- WHAT YOU WILL DO
Could you print the lines below exactly, from the one holding "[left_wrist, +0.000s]" through the last line, with no other output?

-- RAW DATA follows --

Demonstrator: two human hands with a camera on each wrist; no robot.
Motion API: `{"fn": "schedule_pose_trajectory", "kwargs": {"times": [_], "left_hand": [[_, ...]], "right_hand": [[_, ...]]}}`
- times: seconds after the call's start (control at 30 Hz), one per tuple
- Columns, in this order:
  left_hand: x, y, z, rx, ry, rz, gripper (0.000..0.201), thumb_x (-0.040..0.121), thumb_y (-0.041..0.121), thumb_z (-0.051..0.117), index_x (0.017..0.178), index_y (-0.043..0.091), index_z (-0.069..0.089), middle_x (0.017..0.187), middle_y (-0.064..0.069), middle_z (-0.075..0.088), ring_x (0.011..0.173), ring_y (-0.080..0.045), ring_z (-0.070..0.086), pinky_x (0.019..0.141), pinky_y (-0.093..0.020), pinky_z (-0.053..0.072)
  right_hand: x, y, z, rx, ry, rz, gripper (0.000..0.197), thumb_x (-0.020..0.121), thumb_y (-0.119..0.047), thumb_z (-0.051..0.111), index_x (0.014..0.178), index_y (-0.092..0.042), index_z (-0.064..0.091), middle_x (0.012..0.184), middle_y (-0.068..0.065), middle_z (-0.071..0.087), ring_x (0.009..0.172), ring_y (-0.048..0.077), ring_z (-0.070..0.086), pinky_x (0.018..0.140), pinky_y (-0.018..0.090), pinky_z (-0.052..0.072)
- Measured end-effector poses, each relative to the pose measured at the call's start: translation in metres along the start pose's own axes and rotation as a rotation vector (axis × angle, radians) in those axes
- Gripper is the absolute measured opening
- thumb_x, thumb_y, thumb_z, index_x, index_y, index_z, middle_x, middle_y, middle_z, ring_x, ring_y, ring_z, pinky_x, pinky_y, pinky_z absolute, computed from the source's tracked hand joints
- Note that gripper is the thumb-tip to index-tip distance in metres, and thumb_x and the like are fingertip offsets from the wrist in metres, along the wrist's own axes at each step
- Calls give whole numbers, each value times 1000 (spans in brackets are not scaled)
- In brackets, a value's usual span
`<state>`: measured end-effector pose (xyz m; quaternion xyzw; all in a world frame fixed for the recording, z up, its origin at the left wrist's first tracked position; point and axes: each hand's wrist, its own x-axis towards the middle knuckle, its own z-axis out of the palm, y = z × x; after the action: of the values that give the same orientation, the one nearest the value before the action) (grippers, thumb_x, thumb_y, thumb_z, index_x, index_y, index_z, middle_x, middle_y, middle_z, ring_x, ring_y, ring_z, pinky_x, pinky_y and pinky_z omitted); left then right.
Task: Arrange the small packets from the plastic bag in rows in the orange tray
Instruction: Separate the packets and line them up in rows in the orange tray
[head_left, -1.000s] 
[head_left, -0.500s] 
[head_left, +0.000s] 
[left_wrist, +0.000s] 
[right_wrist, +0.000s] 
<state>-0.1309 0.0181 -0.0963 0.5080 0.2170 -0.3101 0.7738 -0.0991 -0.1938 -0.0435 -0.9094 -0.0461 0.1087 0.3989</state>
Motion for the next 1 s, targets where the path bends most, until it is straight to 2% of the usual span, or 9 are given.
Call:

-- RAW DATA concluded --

- FINAL ANSWER
[left_wrist, +0.000s] 
[right_wrist, +0.000s] 
<state>-0.1309 0.0181 -0.0963 0.5080 0.2170 -0.3101 0.7738 -0.0991 -0.1938 -0.0435 -0.9094 -0.0461 0.1087 0.3989</state>
Motion for the next 1 s, targets where the path bends most, until it is straight to 2% of the usual span, or 9 are given.
Call:

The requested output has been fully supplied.